If we borrow from the ideas Karl Marx explained here with regard to social systems we find that no new formation can take shape before the conscious and material conditions for that new formation have matured in the existing formation, its time and place have to be right if you will. It has to represent the new material aspirations of a sizable section of the working class, or prove beyond any doubt that their old representative will not represent their interests to the very people who it seeks to represent in real life , no new formation will drop ready made from a clear blue sky, it has to emerge in a struggle with in the womb of the existing formation when all the potential for the old formation has been exhausted and proved to have been so in a struggle of living forces.
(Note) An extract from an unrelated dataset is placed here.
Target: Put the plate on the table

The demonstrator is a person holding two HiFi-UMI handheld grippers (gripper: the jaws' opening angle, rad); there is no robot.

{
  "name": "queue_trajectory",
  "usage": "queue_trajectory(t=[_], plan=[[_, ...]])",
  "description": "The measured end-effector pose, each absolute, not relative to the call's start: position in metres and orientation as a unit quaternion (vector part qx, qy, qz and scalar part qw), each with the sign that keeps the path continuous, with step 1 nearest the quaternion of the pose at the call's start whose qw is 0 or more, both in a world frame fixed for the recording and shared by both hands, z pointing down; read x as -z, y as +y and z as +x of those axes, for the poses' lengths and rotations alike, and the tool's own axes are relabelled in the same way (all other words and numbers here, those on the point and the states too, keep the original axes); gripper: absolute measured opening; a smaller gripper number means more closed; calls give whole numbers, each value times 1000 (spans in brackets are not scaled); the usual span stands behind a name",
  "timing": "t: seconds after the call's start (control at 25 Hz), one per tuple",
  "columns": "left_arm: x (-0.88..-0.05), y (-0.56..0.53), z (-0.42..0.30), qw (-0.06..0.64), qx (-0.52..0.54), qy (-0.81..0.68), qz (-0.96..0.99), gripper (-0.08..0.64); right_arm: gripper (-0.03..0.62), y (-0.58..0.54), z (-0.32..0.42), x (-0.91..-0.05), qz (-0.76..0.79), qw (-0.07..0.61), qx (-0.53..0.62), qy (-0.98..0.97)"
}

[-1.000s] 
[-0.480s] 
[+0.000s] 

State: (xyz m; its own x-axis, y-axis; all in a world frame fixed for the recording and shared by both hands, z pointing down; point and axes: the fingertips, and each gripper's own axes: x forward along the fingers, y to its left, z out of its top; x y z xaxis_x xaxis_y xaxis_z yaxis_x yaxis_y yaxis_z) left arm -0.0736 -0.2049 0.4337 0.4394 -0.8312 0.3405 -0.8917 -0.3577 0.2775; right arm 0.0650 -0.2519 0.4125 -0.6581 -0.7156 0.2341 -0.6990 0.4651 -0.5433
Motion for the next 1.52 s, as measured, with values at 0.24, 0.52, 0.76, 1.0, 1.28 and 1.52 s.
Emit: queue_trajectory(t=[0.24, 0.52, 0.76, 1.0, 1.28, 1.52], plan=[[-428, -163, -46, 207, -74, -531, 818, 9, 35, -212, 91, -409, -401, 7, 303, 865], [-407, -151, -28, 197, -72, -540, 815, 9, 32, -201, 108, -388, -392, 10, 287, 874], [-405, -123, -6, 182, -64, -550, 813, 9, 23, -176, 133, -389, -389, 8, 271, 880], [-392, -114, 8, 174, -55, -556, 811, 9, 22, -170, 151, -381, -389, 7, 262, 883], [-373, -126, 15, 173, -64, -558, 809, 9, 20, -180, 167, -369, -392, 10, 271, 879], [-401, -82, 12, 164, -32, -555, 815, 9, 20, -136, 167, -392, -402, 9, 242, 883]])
It is no more possible for socialists to form a new party of the working class by renting an office and publishing a newspaper to distribute, behaving in an exemplary principled way and recruiting new comrades in ones and twos and hoping that this example will spread than it was possible for the utopian socialists to build a new society by buying a plot of land and working it in a exemplary principled manner, recruiting new comrades in ones and twos and hoping this example would spread. Just because I maintain that the standing of a TUSC candidate will not have the effect that the comrades believe it will does that mean that ‘ I am not even going to bother’ ?
Is TUSC the only ‘Alternative’? It is important to state that while the Labour Party is not perfect, and that’s a massive understatement, it is the only political party the working class in Britain presently posses, no amount of wishful thinking will create a perfect party, we have to use what we actually have. In which case maybe we should seriously try reclaiming our political party as well as our trade unions from the careerists and carpetbaggers who have hijacked them. What is needed is a real fight inside the party over perhaps a long period of time, to reintroduce and return the basic principles of socialism to the head of the agenda in the Labour Party’s priorities and to clean the careerists and carpet baggers out of the party’s structures. Before anyone wades in here to tell me just how utterly impossible they think that idea is, think about this for a moment, if it were really true that the working class lacked the fighting ability and strength to overcome the careerists and so were unable to regain control of their own party and transform it into a fighting organisation of their own interests and aspirations, how on earth would they ever be able to summon the fighting capabilities to transform society? Surely that is a far greater and difficult task than deselecting a number of MPs and making the rest of the party’s representatives follow conference decisions.